Quashing Quakers in Massachusetts Bay

“Scourging a Quaker” by F. T. Merrill

Mary Dyer had already been twice banished from the Massachusetts Bay Colony, but she had no intention of leaving lost souls behind. Three times she returned to preach a gospel of the Inner Light, a theological claim characteristic of the Quakers which teaches that people have individual access to God and thus no need for clergy, the sacraments, or ritual. This time, however, would be her last. On the 1st of June, 1660, Dyer was put to death by hanging, cementing her name in the history books as one of the four Boston Martyrs. As her body hung there at the gallows, her skirt waving in the wind, one General Atherton looked up at her swinging corpse. “She hangs like a flag.”

Puritan-Quaker relations in 17th-century Massachusetts were characterized by intense religious persecution and oppression. The Massachusetts Bay Colony was an intensely theocratic institution, with the people identifying with and situating themselves within a neo-Exodus narrative. They had fled from the tyranny of a Pharaoh, crossing an expansive sea and establishing the New Israel, the Kingdom of God, a “City Upon a Hill” of sorts (see Matthew 5:14). This underlying narrative was inseparably tied to the Puritan government and acted as the driving theological motivator for snuffing out what they perceived to be heresy and false teaching.

Quakers posed theological concerns for the Massachusetts Bay, true. But perhaps more so, they stood as a threat to the established social order. The supposedly subversive nature of Quaker ideology, evidenced by their willingness to allow women to speak on theological matters, their opposition to the established church’s hierarchy as an institution, and their lack of emphasis on formal education, presented Quakers as a danger to the pious City Upon a Hill that colonists had worked so hard to build. They had to be stopped, so the reasoning goes, or else the colony would fall into chaos and sin at the hands of itinerant fools.

Quakers were overtly persecuted in the Bay. In 1656, a Quaker ban was instituted and violators were whipped, mutilated, imprisoned, and banished. Two years later, another law was passed that prescribed the death penalty for the simple crime of being a Quaker in Massachusetts. The Quakers refused to back down from their religious convictions, often returning to the colony after being banished. They would interrupt Puritan services to preach their understanding of the gospel, with some even going so far as to call Puritan religious leaders “priests of Baal” (see 1 Kings 18:25-29).
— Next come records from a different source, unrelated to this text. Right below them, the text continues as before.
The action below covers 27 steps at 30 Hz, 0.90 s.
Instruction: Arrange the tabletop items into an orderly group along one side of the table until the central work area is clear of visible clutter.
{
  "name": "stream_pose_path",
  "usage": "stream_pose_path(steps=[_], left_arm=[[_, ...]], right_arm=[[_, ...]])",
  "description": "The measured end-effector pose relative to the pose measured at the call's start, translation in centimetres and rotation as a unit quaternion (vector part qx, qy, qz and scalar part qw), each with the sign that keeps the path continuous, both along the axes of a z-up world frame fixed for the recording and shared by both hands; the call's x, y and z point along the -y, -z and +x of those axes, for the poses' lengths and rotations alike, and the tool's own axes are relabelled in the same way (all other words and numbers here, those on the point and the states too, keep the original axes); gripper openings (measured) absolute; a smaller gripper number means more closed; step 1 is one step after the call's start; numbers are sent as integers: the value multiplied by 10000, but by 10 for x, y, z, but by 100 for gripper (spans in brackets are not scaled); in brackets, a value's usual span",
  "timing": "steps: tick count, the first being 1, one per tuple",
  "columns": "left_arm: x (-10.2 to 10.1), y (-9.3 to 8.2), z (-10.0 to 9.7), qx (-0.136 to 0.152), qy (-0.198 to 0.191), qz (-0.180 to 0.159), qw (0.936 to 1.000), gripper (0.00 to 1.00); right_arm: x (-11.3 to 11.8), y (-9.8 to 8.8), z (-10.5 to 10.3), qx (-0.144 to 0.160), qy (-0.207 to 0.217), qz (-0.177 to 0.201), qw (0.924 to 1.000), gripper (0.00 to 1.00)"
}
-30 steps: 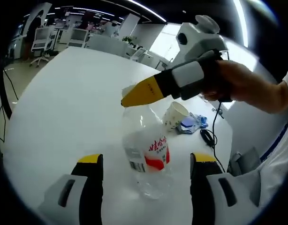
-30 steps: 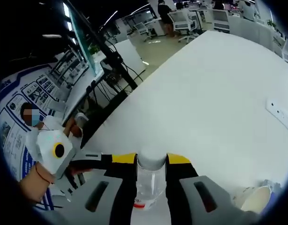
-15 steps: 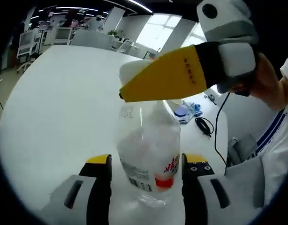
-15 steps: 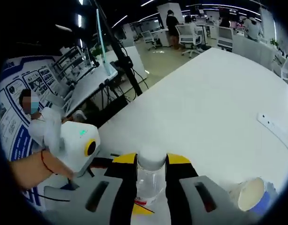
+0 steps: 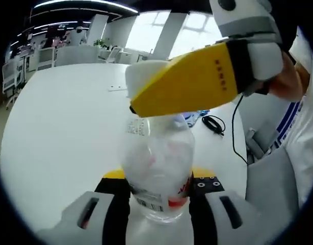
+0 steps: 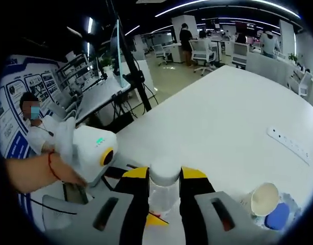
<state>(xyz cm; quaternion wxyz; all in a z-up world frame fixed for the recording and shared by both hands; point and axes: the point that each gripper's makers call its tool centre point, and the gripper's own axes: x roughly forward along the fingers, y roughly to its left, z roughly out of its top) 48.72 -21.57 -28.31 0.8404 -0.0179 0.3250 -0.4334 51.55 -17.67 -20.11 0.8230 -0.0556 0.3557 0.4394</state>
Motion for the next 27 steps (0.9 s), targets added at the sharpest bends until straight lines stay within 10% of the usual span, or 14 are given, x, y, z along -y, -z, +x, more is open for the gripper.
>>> stream_pose_path(steps=[27], left_arm=[[47,-35,60,1126,1073,-30,9878,42]], right_arm=[[52,-40,37,1473,732,-102,9863,20]])
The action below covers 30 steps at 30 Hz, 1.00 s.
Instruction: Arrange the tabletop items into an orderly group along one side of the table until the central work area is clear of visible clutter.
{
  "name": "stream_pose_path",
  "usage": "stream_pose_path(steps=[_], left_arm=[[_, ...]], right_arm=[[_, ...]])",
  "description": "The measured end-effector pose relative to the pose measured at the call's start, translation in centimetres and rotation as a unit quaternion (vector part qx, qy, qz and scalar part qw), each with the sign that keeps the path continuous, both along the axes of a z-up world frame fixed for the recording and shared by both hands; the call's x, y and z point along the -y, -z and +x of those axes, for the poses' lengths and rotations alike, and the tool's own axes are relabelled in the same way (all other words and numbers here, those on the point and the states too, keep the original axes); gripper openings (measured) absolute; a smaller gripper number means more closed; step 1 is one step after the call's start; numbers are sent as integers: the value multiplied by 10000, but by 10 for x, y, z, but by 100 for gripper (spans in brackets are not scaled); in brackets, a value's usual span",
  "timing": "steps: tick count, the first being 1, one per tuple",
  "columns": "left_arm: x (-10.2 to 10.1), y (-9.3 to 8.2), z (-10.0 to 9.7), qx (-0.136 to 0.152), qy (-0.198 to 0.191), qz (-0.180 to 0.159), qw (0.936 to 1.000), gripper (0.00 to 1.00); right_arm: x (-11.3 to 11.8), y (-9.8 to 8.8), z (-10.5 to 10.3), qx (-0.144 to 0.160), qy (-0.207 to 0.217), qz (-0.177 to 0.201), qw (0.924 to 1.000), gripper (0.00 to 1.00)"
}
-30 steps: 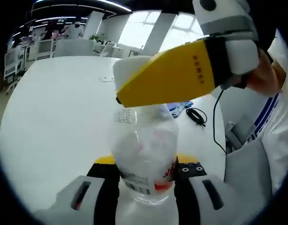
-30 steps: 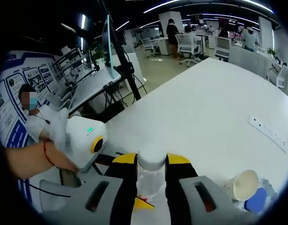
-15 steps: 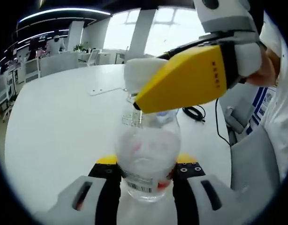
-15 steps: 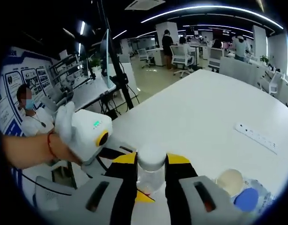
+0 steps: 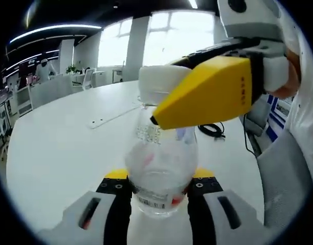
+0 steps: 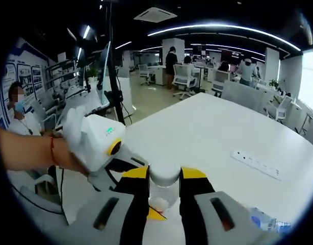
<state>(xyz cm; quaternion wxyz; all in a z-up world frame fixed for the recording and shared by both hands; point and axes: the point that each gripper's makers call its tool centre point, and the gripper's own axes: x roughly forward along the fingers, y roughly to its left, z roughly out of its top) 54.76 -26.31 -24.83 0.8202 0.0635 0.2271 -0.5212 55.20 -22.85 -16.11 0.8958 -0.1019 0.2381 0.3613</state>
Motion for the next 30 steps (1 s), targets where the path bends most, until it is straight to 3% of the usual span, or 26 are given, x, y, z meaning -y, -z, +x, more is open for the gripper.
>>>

Ultimately, King George II would intervene and halt the executions of Quakers in 1661. As persecution began to taper, the Quakers started to adopt even more radical methods of spreading their message. Some women went so far as to interrupt Puritan services naked and covered in ashes to represent the “spiritual nakedness” of Puritan leaders and the congregation at large.

Today, Quakers unfortunately seem best known for their contribution to the oatmeal industry. Interestingly, they also spearheaded the anti-slavery movement, being the first religious group to ban owning slaves and vehemently advocating for abolition. While they were certainly never a large religious group, their impacts are evident throughout American history.

In John Locke’s Letter Concerning Toleration, he makes a strong case against religious persecution. “The care of Souls cannot belong to the Civil Magistrate, because his Power consists only in outward force,” Locke says. “It [that is, the Mind] cannot be compelled to the belief of any thing by outward Force. Confiscation of Estate, Imprisonment, Torments, nothing of that Nature can have any such Efficacy as to make Men change the inward Judgment that they have framed of things.” Put simply, the spiritual domain is not subject to the state’s monopolistic threat of force; people’s minds are persuaded, not coerced. The state’s responsibility ought to be entirely constrained to the civil interests of its constituents. We see clearly, brought to life through the story of Mary Dyer, that neither punishment, banishment, nor even the gallows would have ever changed the minds and hearts of persuaded Quakers.

These ardent devotees were beaten, imprisoned, and banished for merely refusing to take off their hats in the presence of their Puritan superiors. Why such senseless barbarism? In the mind of the Puritan, Quakers represented a threat to their established theocratic order. The political, theological, and social hierarchy was radically threatened by this small band of deviants, and it is imperative that the memory of their persecution lives on. It serves as a vital reminder of the threat posed by theocratic regimes and bad actors who intend to abandon the Gospel of grace (see Acts 20:24) in favor of a gospel of force and control.